_EXERCISE_
Only one stretch of the data below is wanted: the lines starting at the one with "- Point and" and ending at the one with "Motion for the", both included, given again exactly.

_DATASET EXTRACT_
------------------------------------

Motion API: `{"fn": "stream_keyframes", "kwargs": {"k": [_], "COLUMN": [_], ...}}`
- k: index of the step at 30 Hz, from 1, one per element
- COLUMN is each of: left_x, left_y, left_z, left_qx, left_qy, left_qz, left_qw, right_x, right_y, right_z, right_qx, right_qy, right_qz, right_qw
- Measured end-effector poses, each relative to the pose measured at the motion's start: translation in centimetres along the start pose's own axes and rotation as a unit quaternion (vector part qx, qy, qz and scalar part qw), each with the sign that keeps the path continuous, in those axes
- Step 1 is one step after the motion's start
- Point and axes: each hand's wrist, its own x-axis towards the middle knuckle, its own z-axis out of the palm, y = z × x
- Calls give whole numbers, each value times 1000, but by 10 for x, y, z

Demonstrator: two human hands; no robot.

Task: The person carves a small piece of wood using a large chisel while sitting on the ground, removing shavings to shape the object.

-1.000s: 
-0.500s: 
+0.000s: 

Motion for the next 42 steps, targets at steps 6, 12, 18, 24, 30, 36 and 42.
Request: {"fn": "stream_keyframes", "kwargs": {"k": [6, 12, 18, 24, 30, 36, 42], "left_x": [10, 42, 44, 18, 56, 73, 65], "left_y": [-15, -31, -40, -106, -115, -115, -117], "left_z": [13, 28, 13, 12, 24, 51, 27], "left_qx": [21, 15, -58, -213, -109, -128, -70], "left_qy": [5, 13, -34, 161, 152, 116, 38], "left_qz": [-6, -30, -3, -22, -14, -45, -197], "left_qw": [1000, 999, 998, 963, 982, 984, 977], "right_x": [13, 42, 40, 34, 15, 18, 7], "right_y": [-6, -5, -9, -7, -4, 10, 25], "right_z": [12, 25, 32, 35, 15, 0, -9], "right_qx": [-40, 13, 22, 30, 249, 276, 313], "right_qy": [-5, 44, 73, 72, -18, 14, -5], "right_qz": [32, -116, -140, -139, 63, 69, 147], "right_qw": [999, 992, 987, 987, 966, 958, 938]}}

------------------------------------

_REPLY TO THE EXERCISE_
- Point and axes: each hand's wrist, its own x-axis towards the middle knuckle, its own z-axis out of the palm, y = z × x
- Calls give whole numbers, each value times 1000, but by 10 for x, y, z

Demonstrator: two human hands; no robot.

Task: The person carves a small piece of wood using a large chisel while sitting on the ground, removing shavings to shape the object.

-1.000s: 
-0.500s: 
+0.000s: 

Motion for the next 42 steps, targets at steps 6, 12, 18, 24, 30, 36 and 42.

What needed an answer now has one.